The plan was to hit the coast fast, and seize key objectives before the advancing German formations could reach the port. Hovercraft 640 landed about 200 meters south on a narrow gravel embankment fringed by a long stone jetty. Within seconds the front ramps were down and the rumble of the PT-76 tanks added to the cacophony of noise. They were relative relics by the year 2021, withdrawn from active deployment over seven years ago and replaced in all main line Naval Marine units by the T-80. But that new tank weighed over 42 tons, and the PT-76s scrounged up at the naval base at Kaspiysk weighed only 14 tons. Admiral Volsky had opted for anything he could get on the hovercraft, and so the legacy tank did the job better than anything new in the Russian inventory. It was actually designed to work with the old hovercraft they were using, and they went with it.

The two tanks moved quickly down the ramps followed by scores of black booted Marines with assault rifles who rushed ashore and went to ground to take up firing positions. The two tanks turned left and headed inland, flanked on each side by a squad of Marines.

Troyak had studied the map carefully to devise his plan of defense.
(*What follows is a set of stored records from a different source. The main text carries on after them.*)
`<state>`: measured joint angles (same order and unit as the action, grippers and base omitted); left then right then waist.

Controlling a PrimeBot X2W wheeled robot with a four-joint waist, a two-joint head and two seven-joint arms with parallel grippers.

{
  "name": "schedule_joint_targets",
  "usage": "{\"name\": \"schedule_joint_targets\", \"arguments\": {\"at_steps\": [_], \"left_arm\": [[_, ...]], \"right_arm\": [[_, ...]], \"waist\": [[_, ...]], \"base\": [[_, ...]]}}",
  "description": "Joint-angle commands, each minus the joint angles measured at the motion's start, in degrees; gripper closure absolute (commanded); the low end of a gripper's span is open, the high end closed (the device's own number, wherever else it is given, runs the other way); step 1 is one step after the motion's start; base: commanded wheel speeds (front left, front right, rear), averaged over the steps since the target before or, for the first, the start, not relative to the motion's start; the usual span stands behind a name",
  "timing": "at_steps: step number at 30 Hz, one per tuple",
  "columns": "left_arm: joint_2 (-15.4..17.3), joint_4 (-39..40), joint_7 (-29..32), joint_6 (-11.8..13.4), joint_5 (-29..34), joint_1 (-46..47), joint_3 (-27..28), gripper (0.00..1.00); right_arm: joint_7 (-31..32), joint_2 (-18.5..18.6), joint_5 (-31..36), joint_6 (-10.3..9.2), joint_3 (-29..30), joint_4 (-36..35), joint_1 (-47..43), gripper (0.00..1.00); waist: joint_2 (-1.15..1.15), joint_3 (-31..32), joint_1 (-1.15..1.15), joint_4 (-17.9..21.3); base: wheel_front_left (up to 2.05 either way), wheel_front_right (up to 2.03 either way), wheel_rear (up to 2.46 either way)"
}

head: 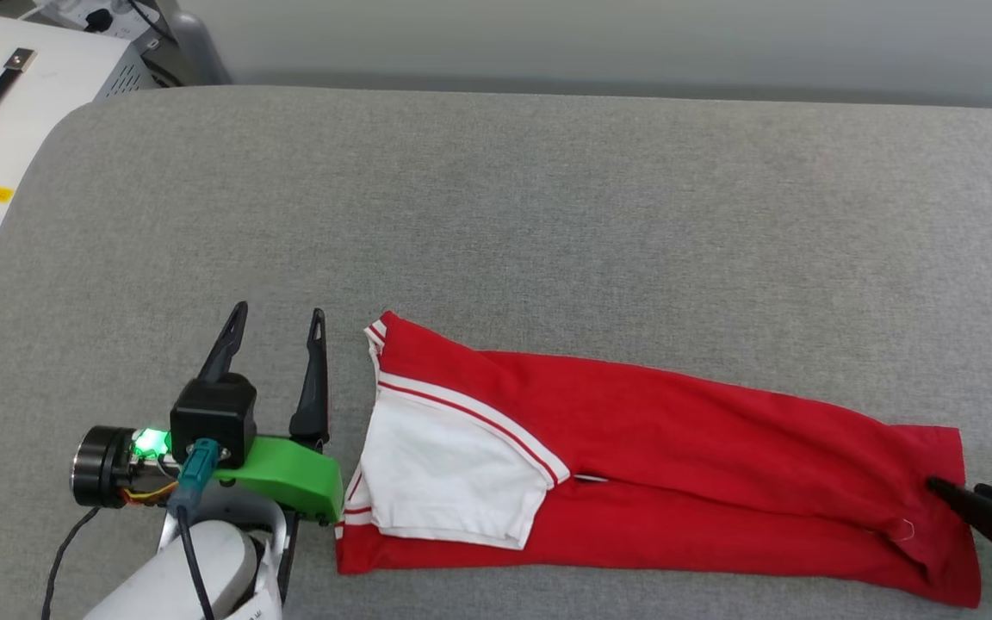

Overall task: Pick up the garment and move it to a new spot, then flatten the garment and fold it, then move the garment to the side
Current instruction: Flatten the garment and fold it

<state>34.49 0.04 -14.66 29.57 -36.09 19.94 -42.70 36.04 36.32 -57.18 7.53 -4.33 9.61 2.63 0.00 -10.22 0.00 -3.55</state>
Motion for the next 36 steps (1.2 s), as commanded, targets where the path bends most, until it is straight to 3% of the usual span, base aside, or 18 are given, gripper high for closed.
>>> {"name": "schedule_joint_targets", "arguments": {"at_steps": [1, 11, 12, 14, 28, 36], "left_arm": [[-1.1, 0.1, -0.3, 0.0, 2.0, -1.5, 1.6, 0.00], [-10.8, -0.4, -0.3, -3.8, 12.6, -7.8, 13.7, 0.00], [-11.7, -0.5, -0.3, -4.5, 13.7, -8.5, 14.7, 0.00], [-13.0, -0.9, -0.3, -5.7, 15.4, -9.6, 16.4, 0.00], [-18.8, -3.2, -0.3, -12.9, 23.3, -14.6, 24.6, 0.00], [-20.7, -3.7, -0.3, -15.5, 25.2, -16.8, 28.1, 0.00]], "right_arm": [[-0.1, -0.8, 0.6, -0.04, -0.9, 1.2, 1.5, 0.00], [-1.0, -4.1, 0.7, -0.04, -8.9, 7.1, 3.1, 0.00], [-1.3, -3.9, 0.6, -0.04, -9.4, 7.3, 3.3, 0.52], [-2.3, -3.5, 0.6, -0.04, -10.0, 7.7, 3.7, 1.00], [-6.5, 6.9, -0.2, -0.04, -4.2, 15.3, 6.2, 1.00], [-1.7, 8.2, -4.0, -0.04, -7.1, 4.4, 3.4, 1.00]], "waist": [[0.00, -1.1, 0.00, -1.2], [0.00, -2.4, 0.00, -2.9], [0.00, -2.4, 0.00, -2.9], [0.00, -2.0, 0.00, -2.5], [0.00, 1.1, 0.00, -1.1], [0.00, 3.2, 0.00, -0.8]], "base": [[0.00, 0.00, 0.00], [0.00, 0.00, 0.00], [0.00, 0.00, 0.00], [0.00, 0.00, 0.00], [0.00, 0.00, 0.00], [0.00, 0.00, 0.00]]}}
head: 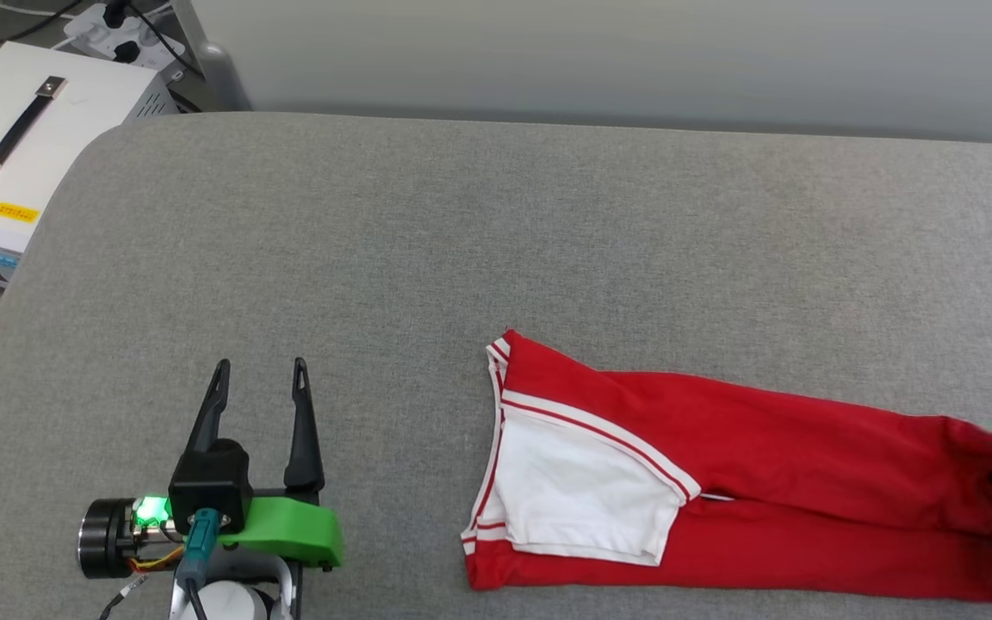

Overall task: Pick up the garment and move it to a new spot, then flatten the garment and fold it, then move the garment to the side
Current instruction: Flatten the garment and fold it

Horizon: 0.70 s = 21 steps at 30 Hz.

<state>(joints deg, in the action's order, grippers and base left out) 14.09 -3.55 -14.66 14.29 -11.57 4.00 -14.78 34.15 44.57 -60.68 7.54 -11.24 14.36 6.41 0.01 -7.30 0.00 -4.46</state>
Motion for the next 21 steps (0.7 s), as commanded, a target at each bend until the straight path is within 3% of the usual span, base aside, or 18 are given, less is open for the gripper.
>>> {"name": "schedule_joint_targets", "arguments": {"at_steps": [1, 6, 11, 18, 21], "left_arm": [[-0.5, -0.2, -0.3, -0.5, 1.0, -1.0, 0.5, 0.00], [-1.5, -0.3, -0.3, -1.9, 2.3, -1.2, 1.6, 0.00], [-2.9, -0.3, -0.3, -3.1, 3.5, -0.5, 2.3, 0.00], [-4.9, -0.9, -0.3, -4.8, 4.8, 1.9, 3.2, 0.00], [-5.9, -1.2, -0.3, -5.7, 5.6, 2.7, 4.1, 0.00]], "right_arm": [[1.0, -0.3, -1.1, -0.05, -0.7, -2.7, -0.6, 1.00], [4.7, -2.3, -1.1, -0.05, -3.3, -12.2, 0.0, 1.00], [7.8, -6.8, 1.9, -0.05, -7.7, -17.7, 5.0, 1.00], [9.8, -12.8, 7.5, -0.05, -17.4, -16.9, 15.5, 1.00], [9.4, -18.0, 10.2, -0.05, -25.6, -10.9, 23.4, 1.00]], "waist": [[-0.01, 0.4, 0.00, 0.1], [-0.01, 0.2, 0.00, -0.5], [-0.01, -1.0, 0.00, -1.5], [-0.01, -3.8, 0.00, -3.2], [-0.01, -5.5, 0.00, -3.4]], "base": [[0.00, 0.00, 0.00], [0.00, 0.00, 0.00], [0.00, 0.00, 0.00], [0.00, 0.00, 0.00], [0.00, 0.00, 0.00]]}}
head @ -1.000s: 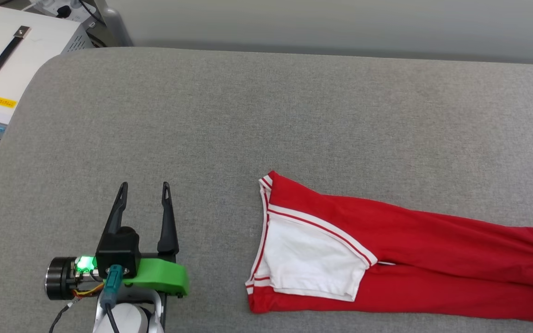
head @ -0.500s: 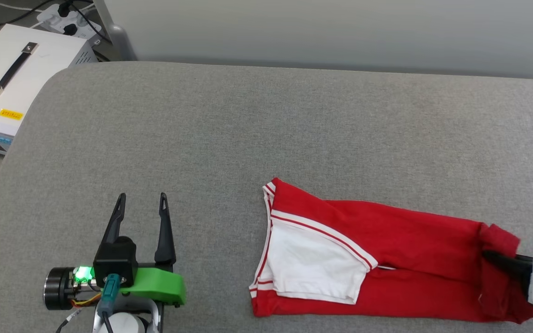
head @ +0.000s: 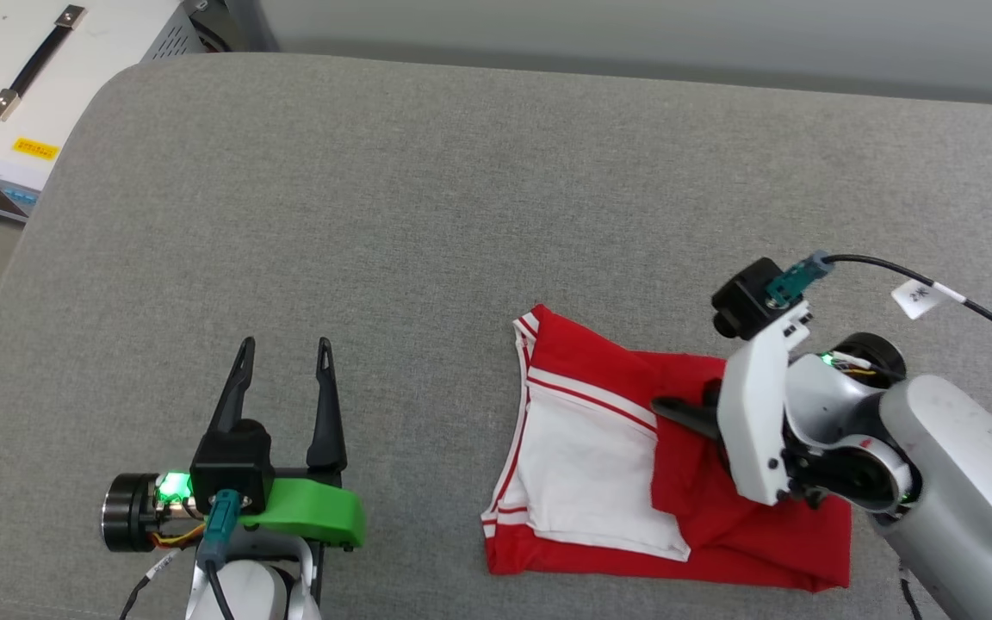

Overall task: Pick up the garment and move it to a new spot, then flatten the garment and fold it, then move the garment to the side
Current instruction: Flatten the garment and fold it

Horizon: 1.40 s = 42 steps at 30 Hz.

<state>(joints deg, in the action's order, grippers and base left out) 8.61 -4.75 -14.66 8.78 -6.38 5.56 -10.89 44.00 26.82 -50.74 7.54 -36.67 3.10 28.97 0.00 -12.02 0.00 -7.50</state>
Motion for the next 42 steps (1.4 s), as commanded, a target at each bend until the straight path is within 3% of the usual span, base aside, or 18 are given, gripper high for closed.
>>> {"name": "schedule_joint_targets", "arguments": {"at_steps": [1, 8, 14, 15, 16, 17, 23, 30, 36, 42], "left_arm": [[-0.5, 0.0, -0.3, -0.3, 0.6, 1.2, 0.3, 0.00], [-1.9, -0.4, -0.3, -1.4, 1.7, 2.3, 0.5, 0.00], [-2.7, -0.9, -0.3, -1.8, 2.3, 2.2, 1.1, 0.00], [-2.7, -1.0, -0.3, -1.9, 2.4, 2.0, 1.3, 0.00], [-2.8, -1.2, -0.3, -1.9, 2.5, 1.8, 1.4, 0.00], [-2.8, -1.4, -0.3, -2.0, 2.5, 1.6, 1.5, 0.00], [-2.6, -1.7, -0.3, -2.4, 3.0, 0.1, 2.4, 0.00], [-2.0, -1.1, -0.3, -2.7, 3.3, -1.8, 3.5, 0.00], [-1.7, -0.5, -0.3, -3.0, 3.3, -3.0, 4.3, 0.00], [-1.7, 0.4, -0.3, -3.1, 3.5, -4.7, 4.5, 0.00]], "right_arm": [[-1.2, -1.5, 0.5, -0.05, -1.1, 1.8, 2.1, 1.00], [-6.2, -7.6, 2.2, -0.05, -8.8, 14.2, 7.7, 1.00], [-10.8, -8.4, 2.8, -0.05, -14.0, 21.3, 8.5, 1.00], [-12.3, -8.3, 2.4, -0.05, -14.4, 21.5, 8.6, 0.93], [-13.7, -8.2, 2.1, -0.05, -14.7, 21.4, 8.7, 0.68], [-15.7, -7.8, 1.9, -0.05, -14.9, 20.9, 8.9, 0.00], [-27.6, -3.0, 2.5, -0.05, -13.2, 14.5, 8.6, 0.00], [-44.6, 0.7, 12.5, -0.05, -1.6, 12.5, 4.2, 0.00], [-54.7, -2.3, 22.2, -0.05, 12.3, 12.1, -3.7, 0.00], [-58.1, -7.9, 29.2, -0.05, 24.4, 7.9, -13.1, 0.00]], "waist": [[0.00, -1.0, 0.00, -0.3], [0.00, -2.6, 0.00, -1.0], [0.00, -2.7, 0.00, -0.7], [0.00, -2.4, 0.00, -0.5], [0.00, -2.0, 0.00, -0.4], [0.00, -1.6, 0.00, -0.2], [0.00, 1.9, 0.00, 1.7], [0.00, 5.3, 0.00, 4.5], [0.00, 7.1, 0.00, 6.4], [0.00, 8.3, 0.00, 7.7]], "base": [[0.00, 0.00, 0.00], [0.00, 0.00, 0.00], [0.00, 0.00, 0.00], [0.00, 0.00, 0.00], [0.00, 0.00, 0.00], [0.00, 0.00, 0.00], [0.00, 0.00, 0.00], [0.00, 0.00, 0.00], [0.00, 0.00, 0.00], [0.00, 0.00, 0.00]]}}
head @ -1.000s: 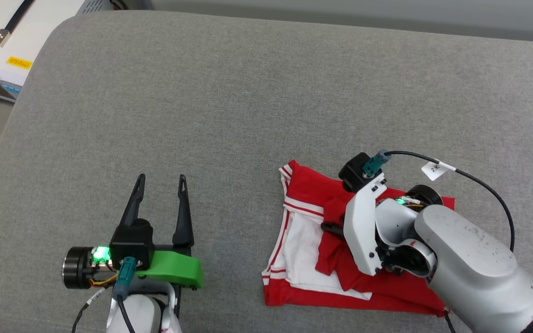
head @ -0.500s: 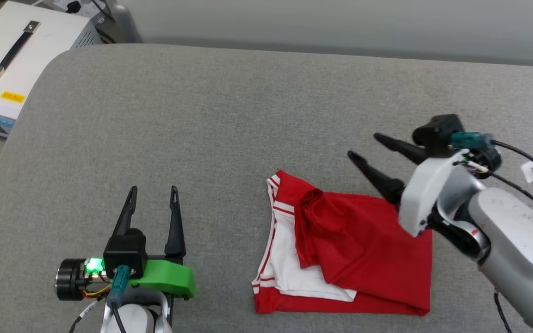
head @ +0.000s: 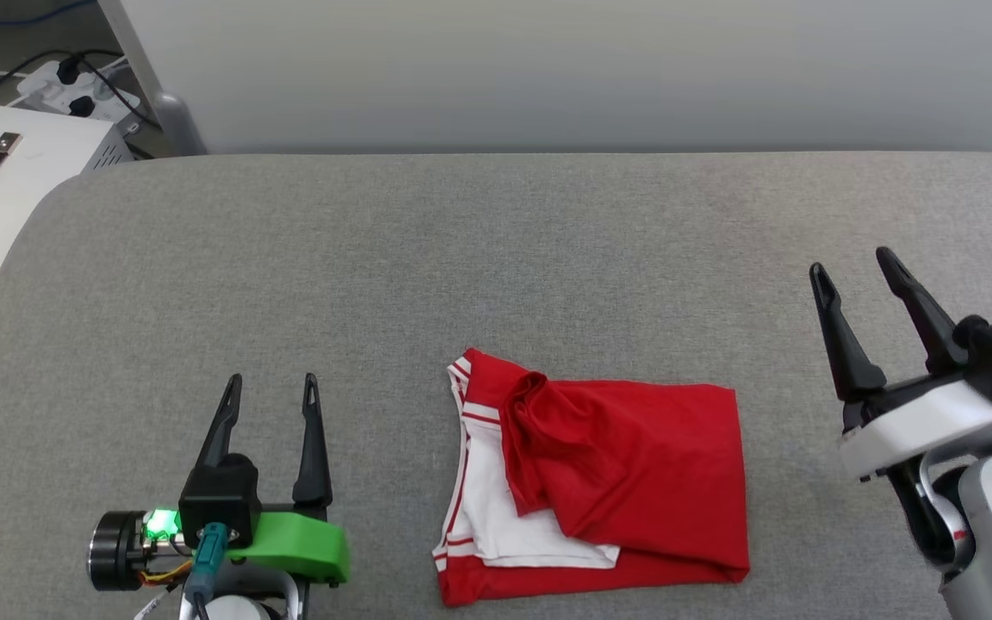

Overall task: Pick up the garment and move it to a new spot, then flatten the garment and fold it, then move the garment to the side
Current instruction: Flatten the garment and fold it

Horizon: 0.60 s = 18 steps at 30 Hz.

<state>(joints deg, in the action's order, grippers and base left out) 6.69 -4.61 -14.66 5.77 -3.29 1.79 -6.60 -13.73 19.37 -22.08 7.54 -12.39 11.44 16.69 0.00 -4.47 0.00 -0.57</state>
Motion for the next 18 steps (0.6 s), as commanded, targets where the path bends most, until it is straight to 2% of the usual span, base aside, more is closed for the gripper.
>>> {"name": "schedule_joint_targets", "arguments": {"at_steps": [1, 5, 12, 18], "left_arm": [[0.2, 0.4, -0.3, -0.1, 0.4, -1.4, 0.3, 0.00], [0.2, 1.1, -0.3, -0.2, 0.3, -2.8, 0.5, 0.00], [0.1, 1.4, -0.3, -0.6, 0.2, -4.6, 0.4, 0.00], [0.0, 1.2, -0.3, -0.7, 0.2, -4.6, 0.6, 0.00]], "right_arm": [[-0.6, -1.5, 1.6, -0.05, 1.5, -1.5, -2.5, 0.00], [-1.0, -5.2, 4.1, -0.05, 5.9, -5.4, -8.6, 0.00], [-1.0, -9.9, 6.0, -0.05, 9.9, -8.4, -16.9, 0.00], [-1.1, -11.2, 7.1, -0.05, 10.6, -9.0, -19.3, 0.00]], "waist": [[0.00, 1.0, 0.00, 1.0], [0.00, 1.7, 0.00, 1.4], [0.00, 2.3, 0.00, 1.2], [0.00, 2.2, 0.00, 0.7]], "base": [[0.00, 0.00, 0.00], [0.00, 0.00, 0.00], [0.00, 0.00, 0.00], [0.00, 0.00, 0.00]]}}
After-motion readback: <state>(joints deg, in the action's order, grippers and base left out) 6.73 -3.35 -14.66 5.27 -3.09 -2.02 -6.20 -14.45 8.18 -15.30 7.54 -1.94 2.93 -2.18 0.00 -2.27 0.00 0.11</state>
There were only two likely avenues of approach to the harbor. One was right along the northern coast where the hovercraft landed, on a narrow strip of land that was flanked on the left by a long salt lake that ran roughly parallel to the shore. There he deployed the bulk of two platoons of Naval Marines, one landing with each hovercraft. Each platoon would deploy three RPG-7V shoulder-launched, anti-tank rocket-propelled grenade launchers as their main tank defense, and three mortars for fire support. The platoon also carried three RPK-76 light machine guns, and the rifle sections were armed with AK-74 assault rifles.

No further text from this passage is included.